Meşhur fıkradır: “Baba hırsızı yakaladım”. “Bırak oğlum”. “Baba hırsız beni bırakmıyor.” Elbisesini saatini alacak.
Hırsızın yüzsüzü böyle olur. Kültür AŞ’de yaşananları biliyorsunuz. Aslında tam olarak bilmiyoruz. Bir olayı araştırırken başka yeni bir olay çıkıyor ortaya. Çorap söküğü gibi gidiyor bu olaylar.
3 adım sonra ipin ucu merkeze, oradan bakarsınız Ankara’ya uzanır. 40. odaya girersiniz, işe ecinniler karışır..
Önce şunu söyleyeyim: Minareyi çalanlar kılıfını hazırlamışlar.

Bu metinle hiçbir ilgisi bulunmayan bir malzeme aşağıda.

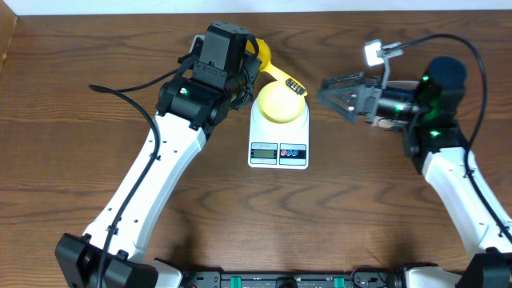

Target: Scoop item into bowl and weigh 50g on scale

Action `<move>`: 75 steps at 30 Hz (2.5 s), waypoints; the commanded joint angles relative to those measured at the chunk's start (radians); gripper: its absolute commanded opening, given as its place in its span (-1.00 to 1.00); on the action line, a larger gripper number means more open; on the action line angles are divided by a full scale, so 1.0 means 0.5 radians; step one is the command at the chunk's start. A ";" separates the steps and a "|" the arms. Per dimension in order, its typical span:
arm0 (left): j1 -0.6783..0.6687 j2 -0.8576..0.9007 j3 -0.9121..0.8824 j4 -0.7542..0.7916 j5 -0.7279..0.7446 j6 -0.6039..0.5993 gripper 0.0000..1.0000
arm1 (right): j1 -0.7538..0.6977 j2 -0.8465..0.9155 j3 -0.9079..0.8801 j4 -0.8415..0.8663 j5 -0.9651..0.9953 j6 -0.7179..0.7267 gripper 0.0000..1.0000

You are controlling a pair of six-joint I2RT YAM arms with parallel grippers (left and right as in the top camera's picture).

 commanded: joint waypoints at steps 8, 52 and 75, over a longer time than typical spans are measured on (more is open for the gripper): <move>-0.011 -0.018 0.008 -0.054 -0.030 -0.105 -0.85 | 0.367 -0.003 0.038 -0.078 0.895 0.198 0.26; -0.201 -0.018 0.008 -0.151 0.075 -0.278 -0.85 | 0.523 -0.003 0.038 -0.064 1.093 0.145 -0.39; -0.196 -0.018 0.008 -0.104 -0.048 -0.277 -0.85 | 0.388 -0.003 0.038 -0.020 0.957 0.161 0.13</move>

Bu işler böyledir. Kendi şifreleme sisteminizi yazarsınız, kimvurduya gidersiniz.. Yurt dışından binlerce euro maaşla çalışırken, ülkeme hizmet edeyim diye gelirsiniz, buluş yaparsınız, patente başvurursunuz, ardından başınıza gelmeyen kalmaz. Evinizi, iş yerinizi haczederler, modellerinizi çalarlar.
Memleketimiz için hayati öneme sahip bir projeyi hayata geçirmek için bütün hazırlıklarınızı yaparsınız, ama beklediğiniz bir onay bir türlü gelmez. Aldığınız belgeler bir gecede iptal edilir. İş yerinizin kapısına mühür vururlar. Suçunuz “himmet” ödememektir. Bakanınız “akıllı olsun” diye haber gönderir, ama işmardan anlamazsınız ve sonra korktuğunuz başınıza gelir.